The truth about immigration is that Brexit or no it will continue

People want facts rather than “politicians’ lies”, they say. Well, here are some facts. Immigration is probably the one big issue fuelling the Leave lead in the polls. Well, the statistics show that more immigration comes from outside the EU than inside, and the former tend to stay, while the latter much less so. It is said that being an EU member means we have to accept the free movement of people. The Brexit immigration case is that by “re-gaining control over our borders” we can stop all this immigration. How true is this?

The difficulty for Remain is that they can’t deny that the free movement of people is a core freedom entailed in membership, in that citizens of EU countries have the right to live and work where they choose in the EU. Business argues strongly in its favour as it enables it to import skills into the country that it can’t find within the UK. People like me get to have a “place in the sun”. The NHS say that it is an important source of health service staff. The government says that generally we can absorb immigration since unemployment is low and the economy, until the referendum, has been booming. Leave campaigners by contrast argue that immigration is putting severe strain on services like the NHS, driving down the price of labour and depriving local people of jobs. They say they “want our country back”.

Pattern of immigration since we joined

Looking at the independent Office of National Statistics data gives an interesting perspective as what is going on. We need to distinguish between people who come for work and return home and those who come and stay. It seems that the bulk of permanent immigration, ie people who come and stay, favours people who come from outside the EU and therefore are not covered by the EU’s free movement principles. This has been growing along with the growth of the UK economy.

In 2014 for example, in descending order, 34,000 came from India, 20,000 from China, 15,000 from Poland, 14,000 from the USA and 12,000 from France. In 2010, it was 53,000 from India, 29,000 from Pakistan, 18,000 from China, 11,000 from Poland and 6,000 each from the USA and Australia.

Immigration chart

As regards the EU, it seems that about 10% come from Western Europe countries like France and Germany, mainly highly skilled workers for areas like the City of London, while 15% come from Eastern Europe. Apparently there has been a fall-off in immigration from Poland, about half the number that came after 2004 when it became possible for these former Soviet-bloc countries to access free movement rights. Moreover about half this number tend to return home each year. Thus we are not looking at a stable pattern of immgration.

It should also be borne in mind that such EU migration into the UK is a product of economic success, as happens with other advanced economies. During times of recession and poor economic performance such as in the 1960’s and 70’s, emigration tended to exceed immigration. Over time it fluctuates.

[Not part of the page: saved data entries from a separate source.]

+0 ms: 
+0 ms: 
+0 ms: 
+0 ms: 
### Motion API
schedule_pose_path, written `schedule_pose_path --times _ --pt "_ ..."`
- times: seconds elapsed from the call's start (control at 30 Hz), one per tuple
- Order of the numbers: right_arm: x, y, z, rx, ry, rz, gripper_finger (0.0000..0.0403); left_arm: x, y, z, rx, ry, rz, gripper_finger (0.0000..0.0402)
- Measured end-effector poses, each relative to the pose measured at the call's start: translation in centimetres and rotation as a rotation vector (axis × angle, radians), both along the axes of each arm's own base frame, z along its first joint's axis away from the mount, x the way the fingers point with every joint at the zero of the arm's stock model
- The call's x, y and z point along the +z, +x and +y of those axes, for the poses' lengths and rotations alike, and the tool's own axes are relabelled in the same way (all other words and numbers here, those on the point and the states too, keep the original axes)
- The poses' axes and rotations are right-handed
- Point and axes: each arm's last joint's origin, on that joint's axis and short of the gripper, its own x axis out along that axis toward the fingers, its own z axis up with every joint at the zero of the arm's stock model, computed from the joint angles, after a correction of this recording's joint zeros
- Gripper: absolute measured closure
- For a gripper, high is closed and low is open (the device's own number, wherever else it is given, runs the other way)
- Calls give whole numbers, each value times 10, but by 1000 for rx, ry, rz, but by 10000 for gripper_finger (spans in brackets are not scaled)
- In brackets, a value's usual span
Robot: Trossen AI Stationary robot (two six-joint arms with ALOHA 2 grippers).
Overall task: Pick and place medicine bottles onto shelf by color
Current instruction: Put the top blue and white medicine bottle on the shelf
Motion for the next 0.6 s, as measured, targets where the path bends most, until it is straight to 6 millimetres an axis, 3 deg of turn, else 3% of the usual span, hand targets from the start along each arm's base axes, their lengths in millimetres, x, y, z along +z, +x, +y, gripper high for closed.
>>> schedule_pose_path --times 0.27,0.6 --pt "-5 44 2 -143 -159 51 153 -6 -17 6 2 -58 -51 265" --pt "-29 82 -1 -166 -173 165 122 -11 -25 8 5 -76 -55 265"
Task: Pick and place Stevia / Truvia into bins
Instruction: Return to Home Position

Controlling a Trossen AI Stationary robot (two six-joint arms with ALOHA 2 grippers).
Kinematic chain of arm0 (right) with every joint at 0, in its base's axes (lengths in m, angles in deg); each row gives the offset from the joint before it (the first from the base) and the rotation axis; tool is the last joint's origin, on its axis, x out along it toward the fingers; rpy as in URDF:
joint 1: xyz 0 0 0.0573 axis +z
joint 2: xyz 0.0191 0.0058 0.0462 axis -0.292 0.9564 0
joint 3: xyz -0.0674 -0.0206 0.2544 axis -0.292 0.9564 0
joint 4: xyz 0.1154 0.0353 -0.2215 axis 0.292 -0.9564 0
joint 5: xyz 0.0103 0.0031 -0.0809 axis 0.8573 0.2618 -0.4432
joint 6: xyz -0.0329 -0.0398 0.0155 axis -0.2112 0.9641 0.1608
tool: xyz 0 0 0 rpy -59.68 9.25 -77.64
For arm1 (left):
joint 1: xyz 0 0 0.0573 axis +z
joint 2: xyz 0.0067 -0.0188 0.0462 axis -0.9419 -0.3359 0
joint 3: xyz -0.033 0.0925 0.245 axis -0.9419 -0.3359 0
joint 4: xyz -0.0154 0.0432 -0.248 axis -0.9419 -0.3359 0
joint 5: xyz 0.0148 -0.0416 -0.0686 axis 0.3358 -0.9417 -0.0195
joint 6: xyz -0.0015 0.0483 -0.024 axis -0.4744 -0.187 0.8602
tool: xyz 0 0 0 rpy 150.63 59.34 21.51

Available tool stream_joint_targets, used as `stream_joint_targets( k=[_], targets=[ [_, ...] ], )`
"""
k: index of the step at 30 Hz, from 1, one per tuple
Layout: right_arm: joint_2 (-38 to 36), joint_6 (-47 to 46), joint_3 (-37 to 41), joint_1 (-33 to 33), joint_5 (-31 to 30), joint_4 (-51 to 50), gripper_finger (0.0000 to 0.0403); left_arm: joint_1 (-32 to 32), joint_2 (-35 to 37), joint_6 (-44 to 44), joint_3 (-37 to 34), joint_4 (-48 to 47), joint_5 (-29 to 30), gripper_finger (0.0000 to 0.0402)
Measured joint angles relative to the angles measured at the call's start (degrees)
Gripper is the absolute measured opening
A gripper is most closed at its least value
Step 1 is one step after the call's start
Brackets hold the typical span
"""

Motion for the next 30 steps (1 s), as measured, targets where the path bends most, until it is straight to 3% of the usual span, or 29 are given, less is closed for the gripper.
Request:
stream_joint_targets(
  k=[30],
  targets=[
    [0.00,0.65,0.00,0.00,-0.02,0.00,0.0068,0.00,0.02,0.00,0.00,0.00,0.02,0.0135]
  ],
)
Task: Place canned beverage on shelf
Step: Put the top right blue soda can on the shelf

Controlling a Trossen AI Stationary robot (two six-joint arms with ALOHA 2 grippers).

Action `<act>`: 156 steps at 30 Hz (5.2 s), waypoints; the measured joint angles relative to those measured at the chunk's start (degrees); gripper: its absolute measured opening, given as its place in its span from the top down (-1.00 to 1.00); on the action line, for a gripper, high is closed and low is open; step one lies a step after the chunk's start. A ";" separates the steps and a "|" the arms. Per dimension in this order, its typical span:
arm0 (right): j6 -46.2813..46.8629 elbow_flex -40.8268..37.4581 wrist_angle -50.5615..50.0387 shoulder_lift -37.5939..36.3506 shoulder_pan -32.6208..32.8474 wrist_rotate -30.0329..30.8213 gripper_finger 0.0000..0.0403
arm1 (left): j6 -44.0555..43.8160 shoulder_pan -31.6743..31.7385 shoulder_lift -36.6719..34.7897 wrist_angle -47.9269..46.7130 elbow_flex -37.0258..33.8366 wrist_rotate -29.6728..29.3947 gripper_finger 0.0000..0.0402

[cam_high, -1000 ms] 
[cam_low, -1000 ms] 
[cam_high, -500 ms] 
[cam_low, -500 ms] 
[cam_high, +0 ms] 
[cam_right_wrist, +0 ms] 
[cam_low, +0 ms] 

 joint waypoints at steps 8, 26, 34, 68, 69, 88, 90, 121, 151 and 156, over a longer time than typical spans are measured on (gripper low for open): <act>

It is however those outside the EU that tend to settle permanently. For example, while 49,000 have come each year from India over the last decade, 12,000 per annum have returned, and 30,000 have come each year from China and 11,000 returned.

So, it doesn’t sound like the Brexit argument stands up to the facts. Leaving the EU won’t deal with the bulk of our immigration. Limiting EU immigration could be economically disadvantageous (see my post on the EU and the economy for more on this)

The global migration debate

So far, the UK is not being “swamped” by migrants from the Middle East and Africa. They are not among those figuring most prominently in ONS statistics. The concern however must be that, rather than obsessing about EU immigrants, we should be looking at global migration patterns. Here, the EU has had a recent influx of migrants from war-torn countries in the Middle East and North Africa. However they aren’t coming to the UK in any significant numbers because the UK has an opt-out from the Schengen area passport-free zone, one of the special arrangements that the UK has benefitted from in recent years.

The problem that the EU faces is how to manage this influx. So too does the UK, although perhaps from different areas. What we all face is the population movements due in a sense to Islamic fundamentalism and other related conflicts but really due to climate change. The conflict in Syria has as an underlying cause the drought in the region, people being forced into cities and then a struggle for control over shrinking resources. It is estimated that very large numbers will in due course shift northwards. We all need to find a way to manage that. The UK on its own, without international collaboration, would struggle. The UK like Greece or Italy has a long coastline.

Migration, compassion and racism

The UK has a long and proud tradition of giving shelter to refugees from oppression. It would be a tragedy to lose that, and refugees have traditionally made up a small number of people. However we still need to cope as a country that seeks to support its whole population. It also needs to handle the home-grown conflicts that arise from unmanaged movement of peoples. The Brexit debate has stirred up unpleasant forces, as has Trump in the USA. Opposition to immigration can be a cloak for racism, a legal outlet that escapes the contraints of the Human Rights Act and other legislation that protects things like diversity and freedom of religion, and prevents abuse based on ethnicity and religion.

Thus we share common global rather than EU-specific issues with our European partners and are more likely to be able to successfully manage such migration through a common approach that a body like the EU as a Europe-wide body can implement.